Return the number of lines below that contain "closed"; nothing else belongs in the reply.

══ Supplied material ══

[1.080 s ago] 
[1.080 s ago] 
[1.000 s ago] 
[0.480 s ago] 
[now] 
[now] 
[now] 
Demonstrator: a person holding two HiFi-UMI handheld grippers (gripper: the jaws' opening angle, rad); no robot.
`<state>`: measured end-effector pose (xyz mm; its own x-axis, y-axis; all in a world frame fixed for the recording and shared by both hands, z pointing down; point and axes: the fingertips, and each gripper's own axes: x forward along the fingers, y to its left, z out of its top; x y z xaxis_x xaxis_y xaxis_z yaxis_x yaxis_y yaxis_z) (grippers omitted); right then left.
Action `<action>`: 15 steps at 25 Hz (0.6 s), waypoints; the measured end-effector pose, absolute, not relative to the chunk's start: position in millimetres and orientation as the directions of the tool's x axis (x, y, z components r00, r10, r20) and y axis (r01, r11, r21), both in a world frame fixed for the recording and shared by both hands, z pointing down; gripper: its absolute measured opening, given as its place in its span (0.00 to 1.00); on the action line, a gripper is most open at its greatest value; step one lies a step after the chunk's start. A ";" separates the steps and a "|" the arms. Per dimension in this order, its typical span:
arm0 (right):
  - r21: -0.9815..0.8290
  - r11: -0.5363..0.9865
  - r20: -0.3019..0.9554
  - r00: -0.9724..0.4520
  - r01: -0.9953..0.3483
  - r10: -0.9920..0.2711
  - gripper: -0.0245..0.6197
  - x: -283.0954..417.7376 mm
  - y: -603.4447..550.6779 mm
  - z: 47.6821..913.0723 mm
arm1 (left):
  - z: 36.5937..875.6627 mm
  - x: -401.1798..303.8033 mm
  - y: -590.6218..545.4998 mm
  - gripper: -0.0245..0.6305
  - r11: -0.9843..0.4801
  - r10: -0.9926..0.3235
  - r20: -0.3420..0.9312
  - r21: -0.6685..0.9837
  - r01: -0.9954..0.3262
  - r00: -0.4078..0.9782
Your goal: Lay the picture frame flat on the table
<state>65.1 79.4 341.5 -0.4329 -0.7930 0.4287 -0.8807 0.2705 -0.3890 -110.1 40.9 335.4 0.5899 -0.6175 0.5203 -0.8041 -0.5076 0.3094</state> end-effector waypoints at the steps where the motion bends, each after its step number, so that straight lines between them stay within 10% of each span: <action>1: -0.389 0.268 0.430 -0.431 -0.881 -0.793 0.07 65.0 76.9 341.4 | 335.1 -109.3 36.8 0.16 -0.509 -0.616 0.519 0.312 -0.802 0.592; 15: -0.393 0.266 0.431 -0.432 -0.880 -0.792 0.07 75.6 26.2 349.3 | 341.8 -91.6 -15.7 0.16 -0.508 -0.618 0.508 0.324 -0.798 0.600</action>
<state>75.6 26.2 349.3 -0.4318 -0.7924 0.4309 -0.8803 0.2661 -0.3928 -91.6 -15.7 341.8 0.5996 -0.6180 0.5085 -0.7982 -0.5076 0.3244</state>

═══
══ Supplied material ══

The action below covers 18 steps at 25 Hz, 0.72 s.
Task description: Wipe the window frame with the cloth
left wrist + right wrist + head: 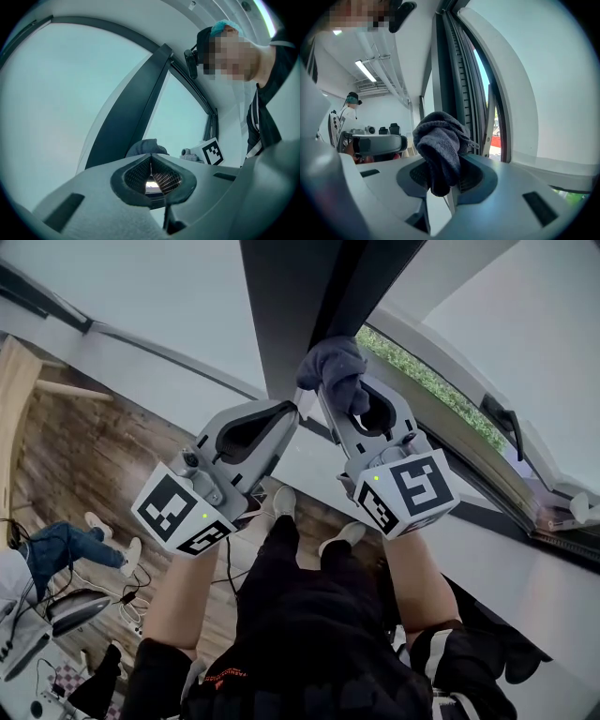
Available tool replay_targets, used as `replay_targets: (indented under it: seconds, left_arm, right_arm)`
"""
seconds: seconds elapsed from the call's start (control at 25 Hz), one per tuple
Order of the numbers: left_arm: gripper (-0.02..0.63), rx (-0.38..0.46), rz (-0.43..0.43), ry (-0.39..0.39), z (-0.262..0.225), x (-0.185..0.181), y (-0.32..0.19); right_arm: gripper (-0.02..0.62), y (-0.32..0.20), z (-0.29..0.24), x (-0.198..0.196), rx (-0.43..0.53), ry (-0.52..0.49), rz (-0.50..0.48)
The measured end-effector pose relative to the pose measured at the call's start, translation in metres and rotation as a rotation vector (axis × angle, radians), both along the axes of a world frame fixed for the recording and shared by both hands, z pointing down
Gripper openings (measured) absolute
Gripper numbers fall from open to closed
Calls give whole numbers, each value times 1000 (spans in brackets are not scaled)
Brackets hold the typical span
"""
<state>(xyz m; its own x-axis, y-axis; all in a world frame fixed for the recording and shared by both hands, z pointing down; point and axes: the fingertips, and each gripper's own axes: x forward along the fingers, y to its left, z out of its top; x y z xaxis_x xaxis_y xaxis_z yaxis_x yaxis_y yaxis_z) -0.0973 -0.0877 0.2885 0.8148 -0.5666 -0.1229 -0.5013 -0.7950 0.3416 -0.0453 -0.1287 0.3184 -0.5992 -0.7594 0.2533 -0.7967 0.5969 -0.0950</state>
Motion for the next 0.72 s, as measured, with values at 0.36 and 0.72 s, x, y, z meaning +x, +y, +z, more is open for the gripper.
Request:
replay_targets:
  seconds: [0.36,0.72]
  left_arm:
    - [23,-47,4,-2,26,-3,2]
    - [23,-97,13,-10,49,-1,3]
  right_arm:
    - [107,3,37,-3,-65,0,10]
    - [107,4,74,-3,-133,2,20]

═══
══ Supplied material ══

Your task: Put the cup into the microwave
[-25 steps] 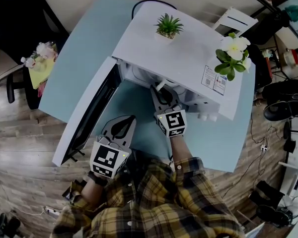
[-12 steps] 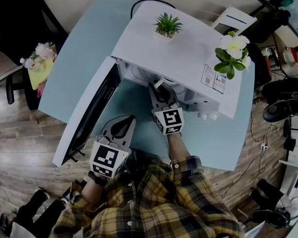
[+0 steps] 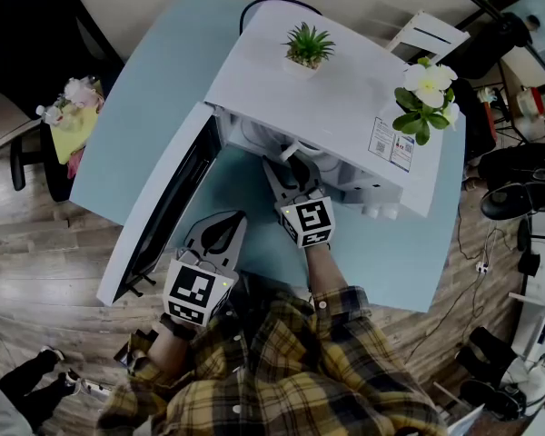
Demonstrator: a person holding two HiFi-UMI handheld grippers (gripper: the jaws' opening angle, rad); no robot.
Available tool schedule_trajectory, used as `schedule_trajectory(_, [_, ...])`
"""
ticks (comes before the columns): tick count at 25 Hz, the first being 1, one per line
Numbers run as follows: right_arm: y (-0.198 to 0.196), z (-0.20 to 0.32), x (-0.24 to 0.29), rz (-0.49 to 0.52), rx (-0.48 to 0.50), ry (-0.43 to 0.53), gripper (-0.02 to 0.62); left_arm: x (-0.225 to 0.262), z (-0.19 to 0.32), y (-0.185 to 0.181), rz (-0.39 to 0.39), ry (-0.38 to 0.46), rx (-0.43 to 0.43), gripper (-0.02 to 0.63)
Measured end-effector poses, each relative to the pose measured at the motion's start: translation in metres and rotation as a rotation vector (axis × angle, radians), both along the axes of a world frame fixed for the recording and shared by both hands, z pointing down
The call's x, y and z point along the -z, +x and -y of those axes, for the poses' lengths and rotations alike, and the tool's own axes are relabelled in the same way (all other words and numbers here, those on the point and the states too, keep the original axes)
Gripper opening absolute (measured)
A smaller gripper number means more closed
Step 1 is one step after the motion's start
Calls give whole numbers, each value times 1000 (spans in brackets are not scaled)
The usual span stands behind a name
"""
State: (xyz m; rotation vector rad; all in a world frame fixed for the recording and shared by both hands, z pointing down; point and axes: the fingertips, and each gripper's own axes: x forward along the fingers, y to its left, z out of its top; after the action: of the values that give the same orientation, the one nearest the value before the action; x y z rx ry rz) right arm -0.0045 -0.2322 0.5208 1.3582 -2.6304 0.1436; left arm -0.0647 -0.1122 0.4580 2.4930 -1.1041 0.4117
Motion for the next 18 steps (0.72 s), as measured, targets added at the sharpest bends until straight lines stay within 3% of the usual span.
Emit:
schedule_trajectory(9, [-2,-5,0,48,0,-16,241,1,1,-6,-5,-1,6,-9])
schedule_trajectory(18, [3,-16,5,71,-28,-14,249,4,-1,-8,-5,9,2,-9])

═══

[Answer section] 2